“It’s a fair old entertainment” – Through Three Rooms by Sven Elvestad

IMG_2023-4-23-193036“The past,” according to the opening line of The Go-Between, “is a foreign country. They do things differently there.” It’s worth having this in mind if you are to consider dipping your toes in the water of Through Three Rooms (an Asbjørn Krag mystery, no less).

What you have here is a reprint (by the inestimable Kabaty Press) of a long out of print detective novel (one of a great many such detective novels by the author in question, who was once world famous) by an author who was himself something of a wild card (churning out books at the age of 17, publishing in the region of 90 books in his lifetime, international celebrity with a passion for food, drink and – later in life – dodgy and contradictory views before finally expiring, Elvis-like, on the loo, on a ship bound for Palestine).

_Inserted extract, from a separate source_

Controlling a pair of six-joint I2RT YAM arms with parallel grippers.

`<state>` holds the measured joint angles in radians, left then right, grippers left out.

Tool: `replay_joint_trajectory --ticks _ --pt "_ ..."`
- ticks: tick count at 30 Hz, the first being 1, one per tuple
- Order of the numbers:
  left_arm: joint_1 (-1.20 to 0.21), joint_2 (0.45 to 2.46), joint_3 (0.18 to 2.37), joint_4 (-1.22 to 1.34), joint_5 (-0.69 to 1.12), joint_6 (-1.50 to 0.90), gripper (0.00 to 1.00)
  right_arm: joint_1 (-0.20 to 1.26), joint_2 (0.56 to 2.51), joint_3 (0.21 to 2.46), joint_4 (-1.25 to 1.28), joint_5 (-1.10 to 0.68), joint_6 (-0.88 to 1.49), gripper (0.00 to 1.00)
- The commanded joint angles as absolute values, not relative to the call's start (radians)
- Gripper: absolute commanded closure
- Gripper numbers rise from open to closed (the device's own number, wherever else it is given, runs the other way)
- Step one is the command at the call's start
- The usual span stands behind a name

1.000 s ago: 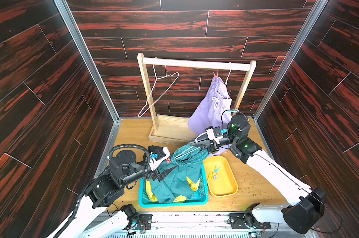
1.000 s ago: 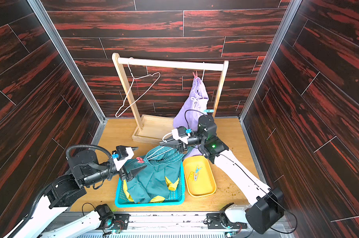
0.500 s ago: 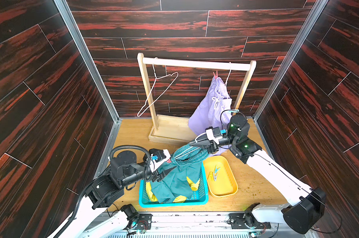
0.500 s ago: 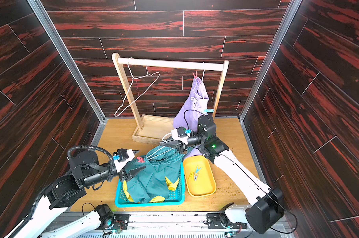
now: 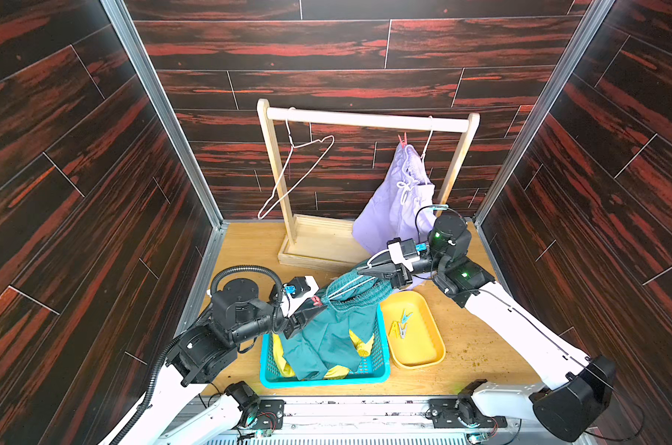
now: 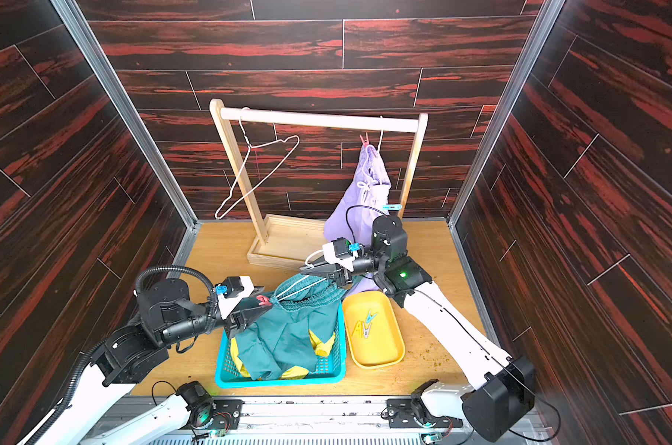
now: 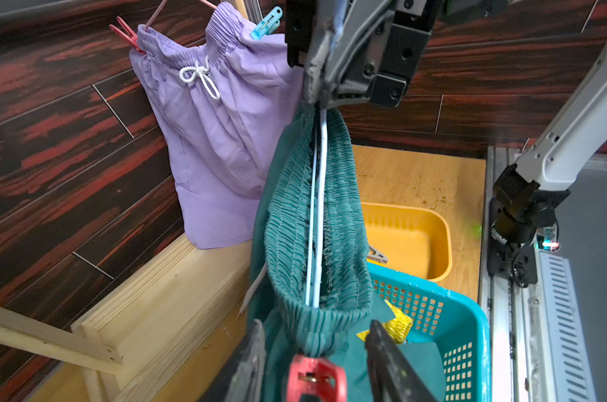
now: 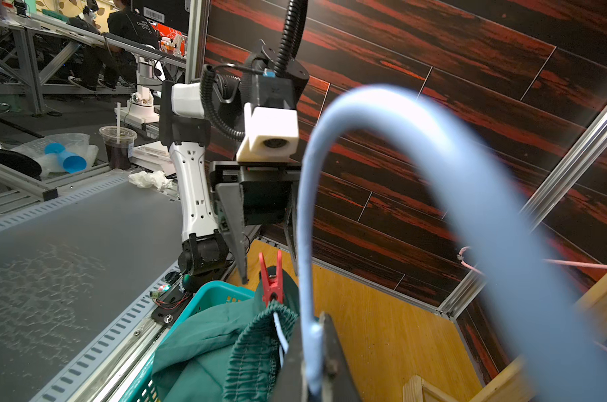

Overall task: Remove the clothespins securing shorts to the hanger
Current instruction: Remove the clothespin from the hanger.

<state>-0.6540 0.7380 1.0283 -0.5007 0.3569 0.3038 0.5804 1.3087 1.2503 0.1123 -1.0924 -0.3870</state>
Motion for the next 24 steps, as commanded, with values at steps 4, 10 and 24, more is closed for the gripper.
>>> replay_joint_trajectory --ticks 4,10,24 --pt "-0.64 0.735 1.025 -0.469 0.425 0.289 0.8 0.578 1.278 1.287 0.117 -1.092 -0.4 1.0" --pt "-0.638 0.747 1.028 -0.479 0.447 0.289 1.0 0.578 1.285 1.293 0.138 -1.078 -0.383 1.0" --pt "-0.638 0.592 0.9 -0.093 0.007 0.223 1.0 0.668 1.344 1.339 0.078 -0.889 -0.404 1.0"
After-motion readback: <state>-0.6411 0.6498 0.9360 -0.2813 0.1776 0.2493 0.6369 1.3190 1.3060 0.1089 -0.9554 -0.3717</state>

Through Three Rooms is considered one of his best, and it’s certainly a compulsive read – powered like much of Conan Doyle and Wilkie Collins (and Dickens for that matter) by the fact that each chapter was published in serial form over a period of months, so Elvestad (real name Stein Riverton) had to ensure that there was something in each excerpt to keep his readers returning to find out what happened next.

In terms of the tale itself – our erstwhile detective (who, like Holmes, seems to have all of the answers one step ahead of everyone else) is intrigued by the story of a country gent who sleeps in a room that can only be approached via two other rooms which are kept locked. The gentleman in question, one John Aakerholm, set to be married to a woman much his junior, appears to be suddenly haunted and erratic. His hair has turned white overnight. He jumps at shadows and smashes mirrors. Just what is the cause? Krag is on the case!

As you’d expect (if you’ve ever dabbled with the likes of Conan Doyle in particular), there are historical betrayals that give rise to the eventual denouement, and murder most foul, and all kinds of ups and downs and twists and turns (not all of which bear too thorough an interrogation) but it’s a fair old entertainment.

Any Cop?: If you have any interest in the development of detective fiction over the last couple of hundred years, then you’ll likely get a kick out of the adventures of Asbjørn Krag (and, indeed, the list of Kabaty Press more generally).